United States District Court, W.D. North Carolina, Charlotte Division
Sep 26, 2011
3:11cv470-MU (W.D.N.C. Sep. 26, 2011)

Opinion

3:11cv470-MU, (3:99cr58-W).

This case originally was assigned to the Honorable Frank D. Whitney, U.S. District Judge, but recently was reassigned to the undersigned for disposition.

September 26, 2011


ORDER


THIS MATTER is before the Court upon Petitioner's Motion under 28 U.S.C. § 2255 to Vacate, Set Aside, or Correct Sentence, filed September 15, 2011. (Doc. No. 1). No response is necessary from the Government.

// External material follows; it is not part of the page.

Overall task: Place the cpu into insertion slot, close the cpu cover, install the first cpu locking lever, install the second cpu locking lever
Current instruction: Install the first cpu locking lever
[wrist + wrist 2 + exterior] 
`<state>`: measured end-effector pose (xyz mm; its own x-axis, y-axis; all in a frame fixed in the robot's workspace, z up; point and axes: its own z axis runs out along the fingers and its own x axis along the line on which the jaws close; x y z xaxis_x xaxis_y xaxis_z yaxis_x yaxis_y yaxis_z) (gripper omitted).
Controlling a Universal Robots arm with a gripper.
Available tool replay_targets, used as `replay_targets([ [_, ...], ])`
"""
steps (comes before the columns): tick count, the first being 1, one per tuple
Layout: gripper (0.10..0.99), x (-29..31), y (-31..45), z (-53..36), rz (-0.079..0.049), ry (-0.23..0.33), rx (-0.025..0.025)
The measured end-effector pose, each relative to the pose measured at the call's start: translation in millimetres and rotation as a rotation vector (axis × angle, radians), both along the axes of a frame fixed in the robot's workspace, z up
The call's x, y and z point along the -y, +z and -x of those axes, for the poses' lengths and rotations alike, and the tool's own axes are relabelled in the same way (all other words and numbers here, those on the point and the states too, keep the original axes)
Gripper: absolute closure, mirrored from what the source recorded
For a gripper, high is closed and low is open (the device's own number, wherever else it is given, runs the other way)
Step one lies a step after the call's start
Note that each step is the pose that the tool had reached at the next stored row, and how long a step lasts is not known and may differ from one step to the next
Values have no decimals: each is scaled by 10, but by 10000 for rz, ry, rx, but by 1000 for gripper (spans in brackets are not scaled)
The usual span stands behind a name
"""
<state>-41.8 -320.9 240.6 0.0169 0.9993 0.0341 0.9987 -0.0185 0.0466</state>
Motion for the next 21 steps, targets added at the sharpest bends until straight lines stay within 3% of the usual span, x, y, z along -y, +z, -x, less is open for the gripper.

Petitioner's motion contains a certification advising the Court that he delivered said motion to Prison authorities for posting to this Court on September 15, 2011. Thus, pursuant to the rule articulated in Houston v. Lack, 487 U.S. 266 (1988), the Court will treat the Motion as having been filed on the date that Petitioner delivered it to authorities, September 15, 2011, rather than on the date on which it was received and filed by the Court, September 19, 2011.

I. PROCEDURAL HISTORY

On May 3, 1999, a federal grand jury returned a Bill of Indictment charging that Petitioner conspired to possess with intent to distribute cocaine base, commonly known as crack cocaine, in violation of 21 U.S.C. §§ 846 and 841(a)(1). (Criminal Case No. 3:99cr58, Doc. No. 6). On May 26, 1999, Petitioner appeared before the Court and pled guilty to the subject charge pursuant to a written Plea Agreement. Such Agreement contained, inter alia, the parties' stipulation that Petitioner's offense involved more than 500 grams but less than 1.5 kilograms of cocaine base, and that his Base Offense Level under the U.S. Sentencing Guidelines was 36. (Id., Doc. No. 8).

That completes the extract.